MINNEAPOLIS (WCCO) — Republican challenger Michelle Fischbach is projected to have ended Rep. Collin Peterson’s three-decade career representing the 7th Congressional District.
According to the Minnesota Secretary of State, Fischbach led Peterson by nearly 14 points. With all precincts reporting, Fischbach captured almost 54% of the vote while Peterson amassed just under 40%.
WEB EXTRA: Click here for full election results.
Fischbach, a former lieutenant governor, told WCCO This Morning on Wednesday that voters in the large western Minnesota district wanted a Republican in Washington to represent their conservative values.
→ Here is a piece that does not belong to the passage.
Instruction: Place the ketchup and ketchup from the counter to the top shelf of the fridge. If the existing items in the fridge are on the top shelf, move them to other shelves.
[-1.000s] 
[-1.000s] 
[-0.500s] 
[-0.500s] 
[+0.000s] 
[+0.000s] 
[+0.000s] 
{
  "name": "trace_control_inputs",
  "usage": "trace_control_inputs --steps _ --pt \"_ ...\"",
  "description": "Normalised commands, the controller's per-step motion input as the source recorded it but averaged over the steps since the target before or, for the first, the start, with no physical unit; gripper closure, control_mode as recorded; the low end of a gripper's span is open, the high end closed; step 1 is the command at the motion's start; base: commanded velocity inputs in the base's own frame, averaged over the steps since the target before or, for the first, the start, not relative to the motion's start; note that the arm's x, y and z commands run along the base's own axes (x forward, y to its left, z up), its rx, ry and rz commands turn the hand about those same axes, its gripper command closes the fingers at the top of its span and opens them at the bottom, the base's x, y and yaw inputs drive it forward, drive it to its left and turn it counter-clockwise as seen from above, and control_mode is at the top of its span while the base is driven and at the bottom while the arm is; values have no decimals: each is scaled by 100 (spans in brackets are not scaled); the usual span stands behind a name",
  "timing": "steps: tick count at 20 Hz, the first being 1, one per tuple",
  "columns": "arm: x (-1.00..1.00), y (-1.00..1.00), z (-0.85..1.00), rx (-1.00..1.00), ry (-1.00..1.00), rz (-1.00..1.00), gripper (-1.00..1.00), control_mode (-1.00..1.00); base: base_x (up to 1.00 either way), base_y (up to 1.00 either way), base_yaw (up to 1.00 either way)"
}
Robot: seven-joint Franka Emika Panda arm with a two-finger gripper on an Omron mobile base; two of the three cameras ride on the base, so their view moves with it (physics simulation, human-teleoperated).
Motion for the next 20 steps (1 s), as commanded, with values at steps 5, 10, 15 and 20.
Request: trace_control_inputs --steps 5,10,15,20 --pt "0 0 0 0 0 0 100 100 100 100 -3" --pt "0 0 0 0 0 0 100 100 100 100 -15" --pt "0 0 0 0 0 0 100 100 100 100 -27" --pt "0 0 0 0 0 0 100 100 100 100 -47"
When asked about moving forward following a bitter campaign season, Fischbach said that the district will be united. “We will continue to move forward,” she said, adding: “I will be a strong representative for everyone in the district.”
Peterson released a statement Wednesday saying his campaign was no match for the flood of outside money and the fever partisan politics.
“We ran a strong and positive campaign, but with the president winning this district by 30 points again, and the millions in outside money that was spent to attack me, the partisan tilt of this district was just too much to overcome,” he said.
Peterson also thanked the people of the 7th District for their support over the years he spent representing them in Washington.
In the 2016 election, Trump carried the 7th District by more than 30 points, yet Peterson beat a Republican challenger. And he did it again in 2018.
Peterson was first elected in 1990. He has served as chair of the House Agricultural Committee, which has played an important factor for Minnesota farmers over the years.
During the campaign season, Fischbach made her appeal to Trump supporters who sought to make Peterson part of the past.
For farmers in the 7th District, trade is one of the top issues, particularly when it comes to China. Fischbach has supported the president’s tariffs on China while Peterson says the tariffs haven’t worked, and the U.S. should be working with allies to put pressure on China.
Peterson and Fischbach have both expressed disapproval over state executive orders aimed at stopping the spread of COVID-19.